Drafting of the new TEAP (see above) is now complete. This now needs to be ratified by the Diagnostic Radiology and Nuclear Medicine Panels and the ACPSEM Professional Standards Board. Nothing is yet cast in stone, and it is fully expected that rationalisation and modification of the programme is likely to be an ongoing process as it is implemented.

Although the structure of the new DIMP TEAP has been established, it will be the mechanics (and politics!) of implementation, funding and encouraging participation that are likely to present the biggest problems. The nature of DIMP training and the paucity of experienced DIMPS may necessitate a model that is different from that used for radiation oncology medical physicists. Some creative thinking may be required here.

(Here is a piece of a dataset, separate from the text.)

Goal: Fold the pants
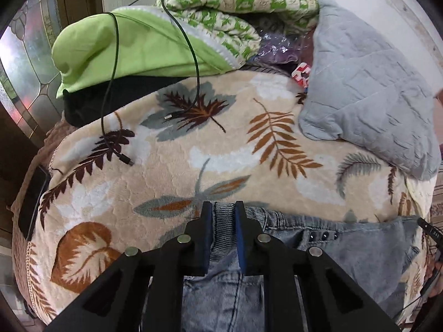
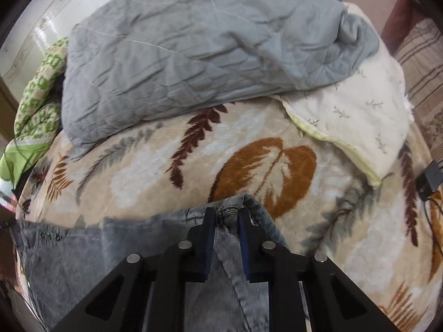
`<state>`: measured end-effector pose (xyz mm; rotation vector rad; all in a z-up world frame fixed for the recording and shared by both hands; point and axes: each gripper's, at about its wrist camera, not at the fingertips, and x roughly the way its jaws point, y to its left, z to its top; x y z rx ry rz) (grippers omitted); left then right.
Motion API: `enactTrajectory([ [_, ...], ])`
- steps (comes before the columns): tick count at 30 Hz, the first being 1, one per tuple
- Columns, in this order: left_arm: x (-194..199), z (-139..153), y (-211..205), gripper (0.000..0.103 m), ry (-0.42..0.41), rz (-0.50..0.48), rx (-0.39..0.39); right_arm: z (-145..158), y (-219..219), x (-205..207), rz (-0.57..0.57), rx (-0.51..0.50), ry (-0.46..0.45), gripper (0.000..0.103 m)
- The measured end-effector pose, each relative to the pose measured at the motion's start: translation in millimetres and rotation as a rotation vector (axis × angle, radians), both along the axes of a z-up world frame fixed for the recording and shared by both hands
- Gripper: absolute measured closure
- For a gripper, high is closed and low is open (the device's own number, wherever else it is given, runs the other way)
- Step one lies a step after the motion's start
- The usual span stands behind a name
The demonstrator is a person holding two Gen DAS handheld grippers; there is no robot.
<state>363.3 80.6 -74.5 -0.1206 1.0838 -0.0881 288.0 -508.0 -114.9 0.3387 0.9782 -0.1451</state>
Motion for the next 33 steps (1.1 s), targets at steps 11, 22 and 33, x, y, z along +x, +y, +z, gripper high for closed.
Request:
enactTrajectory([
  [11,-20,20,0,0.088,-0.041,-0.015,0.0,0,-18,-14,-0.074,0.131,-0.017,0.073],
  [22,-7,13,3,0.088,-0.036,0.0,-0.002,-46,-27,33,-0.066,0.135,0.03,0.024],
  [33,-12,19,15,0.088,-0.038,0.028,-0.046,-23,6,34,0.056,-0.072,0.079,0.086],
])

The generous support of the Department of Health and Aging (DoHA) is acknowledged in the development of this programme. Additional support at both Federal and State level will be required, however, if this programme is to be properly implemented to address the workforce issues discussed above. The ACPSEM is actively pursuing the support that will be required in the “boot-up” stage of this project (there are some hopeful signs here), and is also looking at a system that will be sustainable in terms of human resources and funding in the long term.